◆ **Task objective**: Skip the pictures and give back the rest of the listing exactly.

● ● ● ●

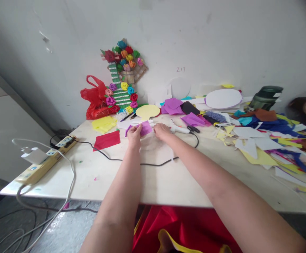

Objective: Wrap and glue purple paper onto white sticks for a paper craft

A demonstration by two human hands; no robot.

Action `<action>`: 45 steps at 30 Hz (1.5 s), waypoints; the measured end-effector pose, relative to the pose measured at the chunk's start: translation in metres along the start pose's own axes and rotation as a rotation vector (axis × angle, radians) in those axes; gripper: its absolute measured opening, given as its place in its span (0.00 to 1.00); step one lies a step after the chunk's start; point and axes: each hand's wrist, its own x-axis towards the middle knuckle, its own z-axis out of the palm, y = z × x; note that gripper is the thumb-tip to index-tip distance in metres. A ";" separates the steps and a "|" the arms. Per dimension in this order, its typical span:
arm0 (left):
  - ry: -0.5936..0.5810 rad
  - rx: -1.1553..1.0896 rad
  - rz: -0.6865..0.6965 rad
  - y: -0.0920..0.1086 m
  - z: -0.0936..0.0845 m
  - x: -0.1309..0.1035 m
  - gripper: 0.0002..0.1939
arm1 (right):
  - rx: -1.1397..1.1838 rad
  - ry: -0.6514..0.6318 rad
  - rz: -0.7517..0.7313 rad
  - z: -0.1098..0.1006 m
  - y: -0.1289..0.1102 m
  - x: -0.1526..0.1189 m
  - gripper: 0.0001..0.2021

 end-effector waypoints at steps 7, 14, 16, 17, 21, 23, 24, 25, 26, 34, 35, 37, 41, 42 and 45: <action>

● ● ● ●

◆ **Expected answer**:
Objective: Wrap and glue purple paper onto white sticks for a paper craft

A demonstration by two human hands; no robot.

Action `<action>`: 45 steps at 30 Hz (1.5 s), waypoints; the measured end-effector pose, relative to the pose measured at the chunk's start: translation in metres along the start pose's own axes and rotation as a rotation vector (axis × angle, radians) in those axes; gripper: its absolute measured opening, given as its place in its span (0.00 to 1.00); step one lies a step after the chunk's start; point and axes: each hand's wrist, its own x-axis towards the middle knuckle, its own z-axis out of the palm, y = z × x; note that gripper is the thumb-tip to index-tip distance in metres. A ";" separates the steps and a "|" the arms. Per dimension in this order, its typical span:
arm0 (left):
  - ry: -0.5936..0.5810 rad
  - rx: -1.1553..1.0896 rad
  - rz: -0.6865..0.6965 rad
  - y: -0.0920..0.1086 m
  - z: -0.0936..0.0845 m
  - x: -0.1309..0.1035 m
  - gripper: 0.0002..0.1939
arm1 (right):
  - rx: -1.1397..1.1838 rad
  - ry: -0.6514..0.6318 rad
  - rz: -0.7517..0.7313 rad
  - z: -0.1098..0.1006 m
  - y: -0.1289..0.1102 m
  - x: -0.1526..0.1189 m
  - gripper: 0.0001..0.2021

 end-effector waypoints at steps 7, 14, 16, 17, 21, 23, 24, 25, 26, 34, 35, 37, 41, 42 and 45: <action>

The output as shown is complete.